0

I'm curious what the current state of author recognition software is, i.e. software that detects the author of a certain anonymous text based on a certain pool of texts obtained from elsewhere. This could identify people in dangerous positions like critics of a government or whistle blowers even if they have been totally careful in terms of security otherwise.

I found this question but it is quite old now: https://softwareengineering.stackexchange.com/questions/203133/how-advanced-are-author-recognition-methods

Some articles (Software Helps Identify Anonymous Writers or Helps Them Stay That Way and The Analysis Software That Wrecked J.K. Rowling’s Anonymity) are also old but portray a more scary world than the stackexchange answer.

I imagine recent years with machine learning becoming far more popular and powerful have done a lot to make software like this much more reliable than back in 2013.

So how reliable is this nowadays and what would be appropriate measures to take against it?

  • Can't speak about the software itself, but the big problem is going to be getting the source text in the first place: Whistleblowers are usually going to be talking with people who have a vested interest to **not** reveal the exact message, in part for this exact reason. – Clockwork-Muse Dec 22 '19 at 10:15
  • @Clockwork-Muse sorry if the example role I used could be confusing, I do mean texts that are specifically written by someone that wants to keep their identity hidden. Edited the post slightly to reflect this. – Sebastiaan van den Broek Dec 22 '19 at 10:19

2 Answers2

1

So how reliable is this nowadays ...

Without looking at recent papers but just based on how machine learning works in general: there is no generic authorship detection method which fits all possible use cases. Instead what is possible depends a lot on the specific use case and on the available data.

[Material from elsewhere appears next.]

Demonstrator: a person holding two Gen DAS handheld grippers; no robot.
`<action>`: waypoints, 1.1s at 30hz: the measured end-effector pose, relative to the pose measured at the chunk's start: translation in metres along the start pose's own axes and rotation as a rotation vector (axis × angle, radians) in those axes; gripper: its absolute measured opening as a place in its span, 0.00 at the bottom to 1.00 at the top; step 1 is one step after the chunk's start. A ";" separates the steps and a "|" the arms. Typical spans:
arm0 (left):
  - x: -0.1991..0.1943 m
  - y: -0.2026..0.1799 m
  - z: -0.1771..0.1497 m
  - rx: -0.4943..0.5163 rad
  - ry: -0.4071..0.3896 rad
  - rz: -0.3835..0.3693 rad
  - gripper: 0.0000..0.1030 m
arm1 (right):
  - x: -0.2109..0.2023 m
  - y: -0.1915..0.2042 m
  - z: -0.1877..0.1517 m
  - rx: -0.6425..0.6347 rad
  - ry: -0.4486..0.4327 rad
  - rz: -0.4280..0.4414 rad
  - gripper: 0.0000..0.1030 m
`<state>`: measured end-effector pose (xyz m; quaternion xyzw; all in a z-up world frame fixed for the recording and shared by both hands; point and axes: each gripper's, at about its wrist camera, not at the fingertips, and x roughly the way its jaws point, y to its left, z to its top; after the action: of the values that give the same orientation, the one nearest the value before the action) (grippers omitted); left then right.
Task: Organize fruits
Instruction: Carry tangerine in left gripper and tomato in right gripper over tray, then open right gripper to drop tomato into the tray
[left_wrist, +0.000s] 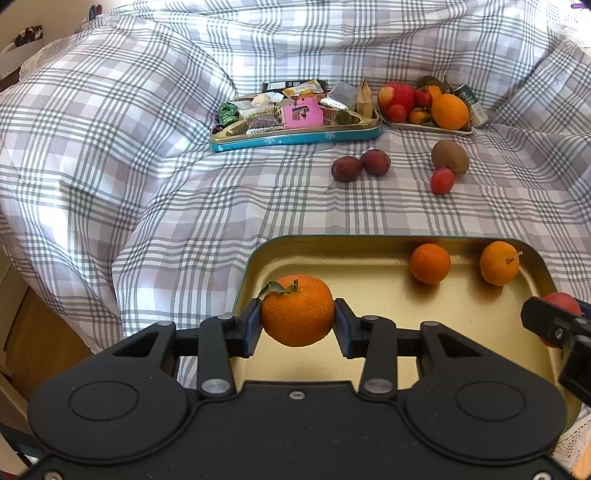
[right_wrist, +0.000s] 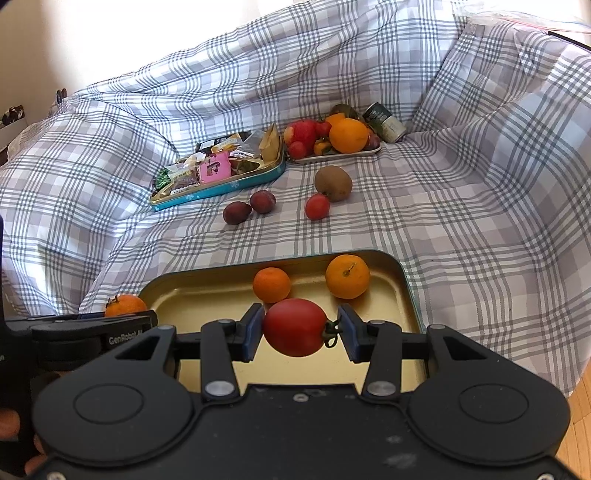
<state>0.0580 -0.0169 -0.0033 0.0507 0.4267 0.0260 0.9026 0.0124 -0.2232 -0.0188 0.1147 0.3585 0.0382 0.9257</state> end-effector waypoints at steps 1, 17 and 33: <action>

If the use case is to determine the author from a group of 10 possible authors and you have sufficient training material the detection is to be expected very reliable. If you want to detect instead who of 100000 people was the author I expect it to be impossible even with sufficient training material. But you might at least be able to narrow down the field of potential suspects to a few 1000. Only, in many cases you will not have enough training material even for this.

On the other hand if the author has a very unique style of writing it makes it again easier to detect it. Or in other words: it is far easier to associate some good written essay with J.K.Rowling than the usual average quality essay with some specific 14 year old kid.

It also depends on the kinds of text: a book is different from an article in the newspaper is different from an email is different from a twitter message. Not only the length differ but also the amount of time which was used to improve and tailor the wording and style. It is probably easier to detect authorship of books than of emails since the authors unique style is more clearly reflected within the book.

I'm at least familiar with recent research where machine learning was used to determine if a specific email was authored by the claimed sender in order to detect sender spoofing or account takeover. In this case even with a large corpus of previous mails the false positive rate was very high.

... what would be appropriate measures to take against it?

Again this depends on the use case. But similar to transferring the style of images or of music or creating deepfakes it is possible to use style transfer with texts in order to hide the real author or even fake a specific author. And of course making only few data available for training helps a lot too.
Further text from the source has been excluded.